Quand on voit la trajectoire de Bérénice Bejo, Gérard Jugnot avait vu juste à l'époque avec un titre pareil. Sa critique du petit monde du cinéma m'a paru bien superficielle. Oh, il sait sûrement de quoi il parle pour fréquenter les plateaux depuis l'époque du Splendid. Mais là, il en dresse un portrait assez négatif. Rempli de gens dont on ignore un peu les fonctions exactes. Les fameux assistants des assistants. Le producteur mielleux. Le réalisateur qui couche avec ses actrices.

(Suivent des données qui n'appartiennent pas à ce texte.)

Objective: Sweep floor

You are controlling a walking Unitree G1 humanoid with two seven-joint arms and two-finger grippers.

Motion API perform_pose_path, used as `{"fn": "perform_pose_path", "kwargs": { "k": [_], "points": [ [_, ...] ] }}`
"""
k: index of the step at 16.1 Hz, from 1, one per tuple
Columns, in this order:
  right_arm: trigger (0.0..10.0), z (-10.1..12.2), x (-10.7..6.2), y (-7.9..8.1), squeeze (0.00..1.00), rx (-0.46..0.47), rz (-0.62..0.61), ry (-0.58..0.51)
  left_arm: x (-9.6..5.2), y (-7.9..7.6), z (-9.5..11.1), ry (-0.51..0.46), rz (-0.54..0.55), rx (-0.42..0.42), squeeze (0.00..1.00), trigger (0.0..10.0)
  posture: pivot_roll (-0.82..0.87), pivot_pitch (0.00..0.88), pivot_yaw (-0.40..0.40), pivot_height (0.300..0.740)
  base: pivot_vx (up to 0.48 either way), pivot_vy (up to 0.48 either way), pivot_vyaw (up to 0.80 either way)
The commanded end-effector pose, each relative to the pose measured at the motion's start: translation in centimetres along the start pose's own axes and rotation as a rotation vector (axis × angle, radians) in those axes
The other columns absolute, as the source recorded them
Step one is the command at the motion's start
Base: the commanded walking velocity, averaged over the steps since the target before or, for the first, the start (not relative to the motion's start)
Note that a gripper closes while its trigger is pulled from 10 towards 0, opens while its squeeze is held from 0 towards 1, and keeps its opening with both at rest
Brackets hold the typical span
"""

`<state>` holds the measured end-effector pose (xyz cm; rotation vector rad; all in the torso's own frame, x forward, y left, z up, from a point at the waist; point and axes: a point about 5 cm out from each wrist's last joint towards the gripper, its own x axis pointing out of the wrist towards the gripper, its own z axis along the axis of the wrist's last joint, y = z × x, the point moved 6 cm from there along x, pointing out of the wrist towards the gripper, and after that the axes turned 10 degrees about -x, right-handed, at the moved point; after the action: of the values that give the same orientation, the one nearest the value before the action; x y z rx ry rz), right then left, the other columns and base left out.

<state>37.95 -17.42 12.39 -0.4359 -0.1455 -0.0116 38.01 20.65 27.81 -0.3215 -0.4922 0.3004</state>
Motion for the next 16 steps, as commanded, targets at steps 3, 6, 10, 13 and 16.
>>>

Bon. Il y a quand même les dialogues truculents d'Isabelle Mergault. Pas mal de bons mots ou des jeux de mots faisant mouche. C'est comme Pinot. C'est léger, marrant, amusant. Pas prise de tête. Mais chez Jugnot réalisateur, le rire laisse place à l'émotion. Au drame. A la gravité. A la critique sociale. C'est ce coiffeur au physique ingrat ne s'assumant pas. Est-ce que c'est aussi le cas de Jugnot dans la vraie vie ? C'est ce coiffeur aimant profondément sa fille et ne pouvant se résoudre de la voir lui filer entre les doigts pour un métier des plus précaires.
D'un côté, il faut qu'il mette de l'eau dans son vin. Il ne peut pas contrôler sa vie en lui forçant de reprendre le salon d'un concurrent alors qu'elle n'a pas l'air d'aimer ça. De l'autre, il s'en est toujours occupé tout seul. Il l'aime. Il lui propose un travail. Elle pourrait faire preuve d'un peu plus de reconnaissance. Un travail, c'est un travail par les temps qui courent. Certes, il ne connaît rien à l'univers du cinéma et passe pour un guignol quand il en parle car il ne maîtrise pas le vocabulaire. Mais avec des ciseaux, c'est l'inverse. Il est passionné. Il aime ce qu'il fait. C'est un artiste dans un autre domaine. Donc exigeant autant avec les autres qu'avec lui-même car il veut faire du bon travail.
Malheureusement, on a là deux personnalités très fortes avec des positions à l'opposée l'une de l'autre. Pas facile. Pas facile de pardonner vu les mots durs échangés. Moi, j'aurais un peu plus de mal que lui. Sans doute qu'on efface tout plus vite quand on a des enfants. J'ai de la sympathie pour lui. Mais qu'il laisse sa fille voler de ses propres ailes et tant pis si elle se les brûlent. Ça lui fait une expérience et ce n'est pas dans ce village en zone rurale qu'elle en vivra.